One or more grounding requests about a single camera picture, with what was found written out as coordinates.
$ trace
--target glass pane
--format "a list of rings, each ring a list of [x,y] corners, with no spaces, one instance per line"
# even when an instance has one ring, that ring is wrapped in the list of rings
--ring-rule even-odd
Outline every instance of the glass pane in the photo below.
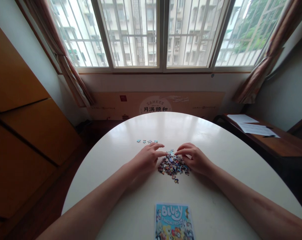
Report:
[[[207,67],[224,0],[170,0],[167,68]]]
[[[104,46],[90,0],[51,0],[57,30],[76,67],[106,67]]]
[[[286,0],[236,0],[216,66],[254,66]]]
[[[156,0],[99,0],[114,67],[157,66]]]

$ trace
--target table
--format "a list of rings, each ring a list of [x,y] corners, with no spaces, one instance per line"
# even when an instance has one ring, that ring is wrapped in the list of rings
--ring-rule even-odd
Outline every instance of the table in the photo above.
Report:
[[[302,219],[302,207],[275,171],[242,140],[225,129],[187,114],[158,112],[129,119],[109,131],[91,149],[68,191],[62,213],[158,140],[164,151],[192,142],[231,175]],[[241,214],[207,178],[179,175],[179,184],[157,171],[134,184],[120,199],[97,239],[154,239],[155,203],[190,206],[197,239],[259,239]]]

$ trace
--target poster
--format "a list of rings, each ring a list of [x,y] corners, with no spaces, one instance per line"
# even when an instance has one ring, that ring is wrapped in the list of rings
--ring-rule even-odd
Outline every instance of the poster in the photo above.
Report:
[[[93,120],[127,120],[152,112],[179,112],[213,120],[224,92],[92,92]]]

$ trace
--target hand
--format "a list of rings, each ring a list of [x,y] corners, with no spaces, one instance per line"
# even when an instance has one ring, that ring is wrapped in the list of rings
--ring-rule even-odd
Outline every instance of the hand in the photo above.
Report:
[[[146,145],[142,150],[130,161],[139,173],[147,173],[155,169],[157,158],[168,155],[166,152],[156,151],[163,144],[151,143]]]
[[[182,155],[184,162],[194,171],[208,175],[214,164],[194,144],[185,143],[179,146],[175,155]]]

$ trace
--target wooden cabinet
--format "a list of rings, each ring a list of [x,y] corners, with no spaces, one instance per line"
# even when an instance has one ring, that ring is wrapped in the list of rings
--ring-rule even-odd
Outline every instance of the wooden cabinet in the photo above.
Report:
[[[0,112],[48,97],[48,92],[0,28]]]
[[[12,217],[55,170],[0,125],[0,217]]]
[[[0,120],[58,165],[82,142],[52,99],[2,113]]]

> **YOUR GOAL**: Only a number is needed here: the count of lines above that hold the string "every".

> **OUTPUT BELOW**: 5